About

Development of the Metadata Specification

The RADx Metadata Specification adopts a widely used community standard (DataCite 3.4) for describing data files. After defining (in a Google sheet) the important DataCite attributes to include in the specification, these attributes were encoded as a JSON-LD specification using the CEDAR Workbench. The JSON-LD specification is the document we call the RADx Metadata Specification. It uses a schema format called the CEDAR Template Model, which is designed so that individual metadata descriptions (the metadata files provided by the RADx (C)DCCs to the Data Hub) contain well-defined values. With this approach, the RADx metadata will conform to a well-described JSON-LD syntax and can be validated easily at any time.

For this release of the RADx Metadata Specification, we adopted much of the DataCite specification, following a pattern previously set by another community that created a Generic Dataset Metadata Template in CEDAR. We then added several sections of metadata that allowed more detailed provenance descriptions of the data, and adjusted many of the field descriptions so RADx users could better understand what was expected.
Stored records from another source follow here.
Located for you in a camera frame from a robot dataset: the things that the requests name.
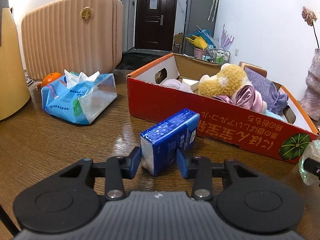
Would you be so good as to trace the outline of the dark brown entrance door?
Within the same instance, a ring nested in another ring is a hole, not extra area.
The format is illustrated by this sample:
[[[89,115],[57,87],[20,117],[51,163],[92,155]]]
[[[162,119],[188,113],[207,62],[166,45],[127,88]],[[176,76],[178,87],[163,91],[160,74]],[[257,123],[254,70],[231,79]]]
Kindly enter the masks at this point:
[[[135,48],[172,51],[177,0],[137,0]]]

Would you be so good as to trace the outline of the dried pink rose bouquet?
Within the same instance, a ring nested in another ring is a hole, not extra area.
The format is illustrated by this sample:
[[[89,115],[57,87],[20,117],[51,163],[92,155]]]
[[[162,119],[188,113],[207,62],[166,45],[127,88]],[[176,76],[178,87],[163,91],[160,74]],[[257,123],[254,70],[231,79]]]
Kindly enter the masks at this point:
[[[315,39],[317,42],[317,48],[319,49],[319,41],[318,41],[316,30],[315,30],[315,22],[317,21],[316,14],[312,10],[310,10],[309,8],[303,7],[302,18],[309,26],[311,26],[313,28]]]

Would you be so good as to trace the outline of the white folded umbrella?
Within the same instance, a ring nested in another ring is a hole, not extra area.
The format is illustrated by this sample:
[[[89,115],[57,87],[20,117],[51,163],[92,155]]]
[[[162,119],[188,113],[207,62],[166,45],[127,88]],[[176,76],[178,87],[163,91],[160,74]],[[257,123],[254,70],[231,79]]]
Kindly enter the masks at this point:
[[[219,4],[219,0],[213,0],[212,6],[210,8],[209,16],[208,16],[209,21],[211,20],[212,22],[214,22],[218,4]]]

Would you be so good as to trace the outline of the small blue tissue packet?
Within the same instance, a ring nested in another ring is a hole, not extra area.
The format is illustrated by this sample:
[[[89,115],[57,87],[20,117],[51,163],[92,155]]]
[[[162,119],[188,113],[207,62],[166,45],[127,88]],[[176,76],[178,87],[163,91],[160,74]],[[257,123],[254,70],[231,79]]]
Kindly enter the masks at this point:
[[[194,144],[199,113],[187,108],[140,133],[142,166],[157,176],[176,160],[177,150]]]

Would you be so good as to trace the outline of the pink ribbed suitcase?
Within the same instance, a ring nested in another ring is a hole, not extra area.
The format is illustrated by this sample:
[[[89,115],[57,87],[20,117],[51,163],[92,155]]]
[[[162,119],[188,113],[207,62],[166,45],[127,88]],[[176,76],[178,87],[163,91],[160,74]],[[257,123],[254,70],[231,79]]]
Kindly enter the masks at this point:
[[[110,73],[122,57],[121,0],[56,0],[21,23],[25,67],[34,80],[68,70]]]

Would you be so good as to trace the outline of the light pink soft cloth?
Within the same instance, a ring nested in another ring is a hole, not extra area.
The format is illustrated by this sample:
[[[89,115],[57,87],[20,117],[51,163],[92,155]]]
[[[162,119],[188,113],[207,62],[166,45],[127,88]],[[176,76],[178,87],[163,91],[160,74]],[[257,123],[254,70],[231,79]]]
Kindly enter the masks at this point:
[[[186,93],[192,93],[193,91],[191,90],[190,87],[188,87],[187,85],[181,83],[180,81],[178,81],[177,79],[168,79],[168,80],[164,80],[160,83],[161,86],[163,87],[168,87],[168,88],[173,88],[176,90],[180,90]]]

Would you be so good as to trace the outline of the yellow blue bags pile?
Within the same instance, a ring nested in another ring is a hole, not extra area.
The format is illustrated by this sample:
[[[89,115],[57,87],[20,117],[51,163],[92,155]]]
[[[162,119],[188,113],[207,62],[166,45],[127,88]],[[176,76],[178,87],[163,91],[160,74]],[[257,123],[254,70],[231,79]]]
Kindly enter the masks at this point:
[[[207,46],[216,48],[214,38],[207,29],[201,29],[197,26],[198,30],[194,33],[188,34],[185,39],[190,42],[195,48],[206,50]]]

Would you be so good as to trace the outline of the red orange cardboard box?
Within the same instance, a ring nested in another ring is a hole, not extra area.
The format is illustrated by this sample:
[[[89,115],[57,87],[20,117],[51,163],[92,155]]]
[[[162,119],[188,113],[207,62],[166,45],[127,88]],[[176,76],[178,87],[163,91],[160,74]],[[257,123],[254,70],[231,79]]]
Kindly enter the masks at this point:
[[[214,75],[220,66],[181,54],[167,54],[127,76],[129,111],[132,116],[160,122],[187,108],[200,114],[197,136],[210,137],[270,158],[298,163],[309,142],[318,138],[318,129],[286,87],[276,84],[289,97],[294,117],[281,121],[251,110],[186,93],[156,83],[156,74],[165,70],[168,79],[199,80]]]

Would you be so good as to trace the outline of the grey refrigerator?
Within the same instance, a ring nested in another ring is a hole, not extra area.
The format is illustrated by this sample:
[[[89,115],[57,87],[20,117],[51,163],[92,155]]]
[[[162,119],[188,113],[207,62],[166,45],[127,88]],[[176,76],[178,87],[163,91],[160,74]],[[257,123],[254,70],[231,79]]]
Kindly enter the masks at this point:
[[[209,30],[213,37],[216,19],[214,22],[208,20],[212,2],[213,0],[186,0],[187,7],[183,31],[184,41],[182,53],[193,56],[194,46],[188,42],[185,37],[188,34],[196,32],[198,30],[197,26],[201,29]]]

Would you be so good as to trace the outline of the pink yellow layered sponge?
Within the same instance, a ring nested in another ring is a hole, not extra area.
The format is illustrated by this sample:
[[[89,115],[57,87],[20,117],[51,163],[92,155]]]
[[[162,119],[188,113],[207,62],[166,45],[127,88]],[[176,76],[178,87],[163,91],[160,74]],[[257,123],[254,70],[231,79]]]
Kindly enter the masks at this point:
[[[256,66],[256,65],[253,65],[253,64],[250,64],[250,63],[246,63],[246,62],[243,62],[243,61],[240,61],[240,62],[239,62],[239,66],[240,66],[241,68],[243,68],[244,70],[245,70],[246,68],[248,68],[248,69],[250,69],[250,70],[252,70],[252,71],[260,74],[260,75],[263,76],[263,77],[267,77],[267,70],[265,70],[265,69],[262,68],[262,67],[259,67],[259,66]]]

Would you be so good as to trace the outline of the yellow white plush toy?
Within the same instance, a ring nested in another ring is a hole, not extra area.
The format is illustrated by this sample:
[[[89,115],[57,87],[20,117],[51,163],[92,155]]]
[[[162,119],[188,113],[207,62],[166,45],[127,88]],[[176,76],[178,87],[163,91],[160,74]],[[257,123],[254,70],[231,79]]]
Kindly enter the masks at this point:
[[[209,98],[220,95],[231,98],[245,85],[251,86],[252,83],[244,69],[234,64],[225,63],[216,75],[201,77],[198,93]]]

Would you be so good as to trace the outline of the purple satin scrunchie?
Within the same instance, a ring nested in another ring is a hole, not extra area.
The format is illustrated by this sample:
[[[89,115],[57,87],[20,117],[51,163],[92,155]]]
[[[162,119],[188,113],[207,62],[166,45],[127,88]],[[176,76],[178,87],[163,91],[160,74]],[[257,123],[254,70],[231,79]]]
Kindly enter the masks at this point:
[[[213,99],[261,114],[267,110],[267,103],[263,100],[261,94],[251,85],[243,86],[232,97],[218,95],[213,96]]]

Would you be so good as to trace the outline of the black bag on floor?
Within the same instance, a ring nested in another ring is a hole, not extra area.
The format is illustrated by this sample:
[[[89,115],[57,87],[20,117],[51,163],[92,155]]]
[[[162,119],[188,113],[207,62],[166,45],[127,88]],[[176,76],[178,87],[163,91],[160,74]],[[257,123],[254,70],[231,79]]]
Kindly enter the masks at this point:
[[[127,51],[122,54],[120,63],[116,66],[116,69],[121,70],[137,70],[138,68],[156,60],[160,57],[169,54],[169,51],[155,51],[155,50],[143,50],[143,51]]]

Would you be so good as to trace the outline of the iridescent white plastic pouch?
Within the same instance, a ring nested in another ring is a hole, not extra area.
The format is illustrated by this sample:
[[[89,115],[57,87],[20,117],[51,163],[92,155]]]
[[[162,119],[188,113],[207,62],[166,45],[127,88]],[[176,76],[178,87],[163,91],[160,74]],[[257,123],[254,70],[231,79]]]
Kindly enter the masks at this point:
[[[319,140],[314,140],[306,147],[299,163],[299,173],[305,185],[319,183]]]

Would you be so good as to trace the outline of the purple knitted cloth pouch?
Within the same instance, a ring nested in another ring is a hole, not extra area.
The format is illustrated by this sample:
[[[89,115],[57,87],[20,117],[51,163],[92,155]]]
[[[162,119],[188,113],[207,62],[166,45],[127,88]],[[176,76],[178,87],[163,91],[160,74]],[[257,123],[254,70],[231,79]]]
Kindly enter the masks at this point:
[[[280,93],[275,84],[263,77],[259,73],[245,68],[245,72],[253,87],[261,94],[262,99],[267,104],[267,110],[274,114],[280,114],[287,106],[289,96],[286,93]]]
Finally, we wrote software to convert our Google Sheet metadata specification into a CEDAR Template in the CEDAR Template Model format, and wrote GitHub Actions to convert the content of the spreadsheet into the specification documentation provided at this Web site. We verified its operation by filling out working metadata examples. The verified template from CEDAR is submitted to the Metadata Specification Repository in GitHub, allowing us to keep track of the versions and compare older versions as needed.